Time-dependent shape of the chemically-distinct basal material (cyan isosurface enclosing mantle consisting of at least 50% dense material) above the CMB. The solid and dashed black meridians are longitudes 0º and 180º, respectively. The view directions for the two hemispheres are the same as in Fig. 2. This figure was created using ParaView version 5.8.1 (https://www.paraview.org/)86.

Figure 4
figure 4

Basal thermochemical structures (mantle 310 K hotter than layer average) at 2677 km depth. (a) The thermochemical structures are separated into three equal-area parts: below present-day Africa (centred on lon/lat = 11° E/0°, with a radius of 70.5°), below the Pacific Ocean (centred on lon/lat = 169° W/0°, with a radius of 70.5°), and the ring in-between. (b) Percentage of each of the three equal-area parts covered by thermochemical structures in (a). This figure was created using matplotlib version 3.2.2 (https://matplotlib.org/)87.

The thermochemical structures in our model deform and migrate over time as they adjust to changes in surface plate configuration (Figs. 2 and 4, Supplementary Animations 1 and 2). Slabs sinking from the subduction girdle largely separate predicted basal thermochemical structures into two hemispheres. The superocean hemisphere is generally characterized by a coherent, horizontally rounded and large basal thermochemical structure over time, while the (super)continent hemisphere is characterized either by a smaller and narrower and horizontally elongated structure or by a few small, segmented structures (Figs. 2 and 4). This is because the supercontinent covers a smaller area than the superocean. Furthermore, there are often more slabs in the interior of the (super)continent hemisphere due to subduction between plates that tends to squeeze basal thermochemical structures into a long and narrow shape, especially during supercontinent assembly. For example, the model predicted present-day North–South elongated shape of the African LLSVP is a consequence of slabs from the convergence between Africa and Eurasia pushing the denser layer westward (Supplementary Fig. S3 and Supplementary Animation 1). The model mantle structure confirms the predominance of two main structures at present-day.
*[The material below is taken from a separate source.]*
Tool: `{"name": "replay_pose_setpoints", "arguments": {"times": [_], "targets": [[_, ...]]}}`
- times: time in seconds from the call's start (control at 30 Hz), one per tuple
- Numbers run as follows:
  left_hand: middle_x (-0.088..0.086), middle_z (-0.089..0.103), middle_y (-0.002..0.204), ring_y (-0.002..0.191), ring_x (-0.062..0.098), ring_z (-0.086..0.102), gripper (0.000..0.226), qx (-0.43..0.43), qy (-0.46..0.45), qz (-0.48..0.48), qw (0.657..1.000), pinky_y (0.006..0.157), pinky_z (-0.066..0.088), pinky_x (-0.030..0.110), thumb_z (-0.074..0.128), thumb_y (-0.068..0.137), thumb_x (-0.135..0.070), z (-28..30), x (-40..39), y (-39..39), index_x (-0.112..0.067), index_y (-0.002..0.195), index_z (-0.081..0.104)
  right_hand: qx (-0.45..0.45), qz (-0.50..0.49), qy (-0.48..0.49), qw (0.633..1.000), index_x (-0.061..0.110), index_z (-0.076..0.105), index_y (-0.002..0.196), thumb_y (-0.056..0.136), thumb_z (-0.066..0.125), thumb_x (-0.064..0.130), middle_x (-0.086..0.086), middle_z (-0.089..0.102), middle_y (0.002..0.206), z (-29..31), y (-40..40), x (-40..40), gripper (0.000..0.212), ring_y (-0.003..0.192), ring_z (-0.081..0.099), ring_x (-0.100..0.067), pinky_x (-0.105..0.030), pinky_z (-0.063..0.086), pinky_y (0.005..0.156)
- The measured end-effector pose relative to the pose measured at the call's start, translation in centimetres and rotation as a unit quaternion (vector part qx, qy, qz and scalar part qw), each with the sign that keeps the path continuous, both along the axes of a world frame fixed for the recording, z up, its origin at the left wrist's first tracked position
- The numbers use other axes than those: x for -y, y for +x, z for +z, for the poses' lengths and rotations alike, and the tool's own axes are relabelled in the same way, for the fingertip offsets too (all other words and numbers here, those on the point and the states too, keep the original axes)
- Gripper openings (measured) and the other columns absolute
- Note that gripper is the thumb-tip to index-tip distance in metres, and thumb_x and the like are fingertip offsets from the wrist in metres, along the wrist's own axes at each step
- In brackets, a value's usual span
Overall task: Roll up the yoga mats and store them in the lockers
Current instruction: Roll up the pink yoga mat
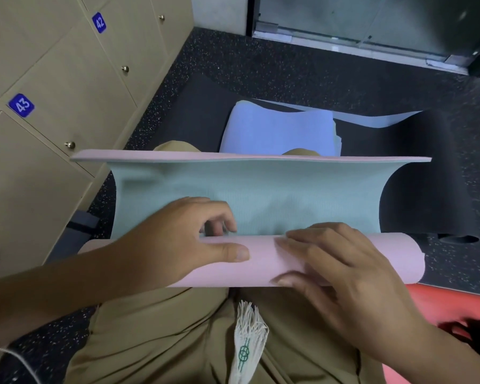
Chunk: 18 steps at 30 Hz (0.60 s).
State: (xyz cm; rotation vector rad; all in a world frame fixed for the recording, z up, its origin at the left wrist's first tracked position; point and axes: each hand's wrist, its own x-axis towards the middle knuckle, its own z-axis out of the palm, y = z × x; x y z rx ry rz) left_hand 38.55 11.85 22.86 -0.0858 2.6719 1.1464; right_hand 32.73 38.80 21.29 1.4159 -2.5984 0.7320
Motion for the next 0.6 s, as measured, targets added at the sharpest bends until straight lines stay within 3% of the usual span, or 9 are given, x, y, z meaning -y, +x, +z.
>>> {"name": "replay_pose_setpoints", "arguments": {"times": [0.2,0.4,0.6], "targets": [[-0.017,0.065,0.092,0.090,0.010,0.063,0.015,-0.145,-0.020,0.029,0.989,0.079,0.048,0.030,0.069,0.085,-0.047,0.3,-1.4,1.0,-0.035,0.091,0.076,0.068,-0.001,0.017,0.998,0.022,0.071,0.121,0.100,0.058,0.052,0.010,0.067,0.111,0.4,-1.8,0.9,0.039,0.102,0.062,-0.016,-0.034,0.051,0.085],[-0.021,0.062,0.107,0.097,0.006,0.059,0.049,-0.166,-0.098,-0.013,0.981,0.086,0.044,0.026,0.063,0.085,-0.061,-0.3,-0.9,1.8,-0.027,0.117,0.075,0.151,-0.019,0.028,0.988,0.033,0.070,0.115,0.093,0.055,0.066,0.023,0.065,0.104,0.9,-4.0,1.6,0.042,0.101,0.061,-0.002,-0.031,0.053,0.082],[-0.024,0.061,0.109,0.103,0.002,0.059,0.052,-0.120,-0.063,-0.013,0.991,0.090,0.040,0.017,0.058,0.083,-0.066,-0.2,-0.2,0.4,-0.033,0.120,0.074,0.116,-0.021,0.008,0.993,0.026,0.072,0.108,0.096,0.057,0.058,0.018,0.065,0.099,1.0,-4.4,2.4,0.037,0.094,0.061,-0.009,-0.033,0.052,0.078]]}}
We find that the supercontinent basal thermochemical structure alternates between segmented and unified configurations during a supercontinent cycle, with these configurations postdating the supercontinent dispersal and assembly by a few tens of million years. For example, after Pangea assembles at ~ 320–300 Ma, subducting slabs along the subduction girdle continuously sink to the lower mantle and sweep smaller thermochemical structures into a continuous structure in the supercontinent hemisphere by ~ 120–100 Ma (Figs. 2 and 4). Similarly, the structure in the (super)continent hemisphere is split into smaller structures by ~ 500–480 Ma (Figs. 2 and 4), due to slabs sinking from ~ 700 Ma—these slabs are associated with the breakup of the first supercontinent by the formation of small ocean basins in the (super)continent hemisphere (Figs. 1 and 2). The time lag between surface plate configuration and basal mantle configuration is ~ 200 Myr, which is consistent with the expected slab sinking time from Earth’s surface to the deep mantle in similar flow models11 and by jointly considering global tomographic models and tectonic reconstructions43,44. The second supercontinent only forms for 20 Myr (620–600 Ma), which is too short for a reorganization of thermochemical structure to occur.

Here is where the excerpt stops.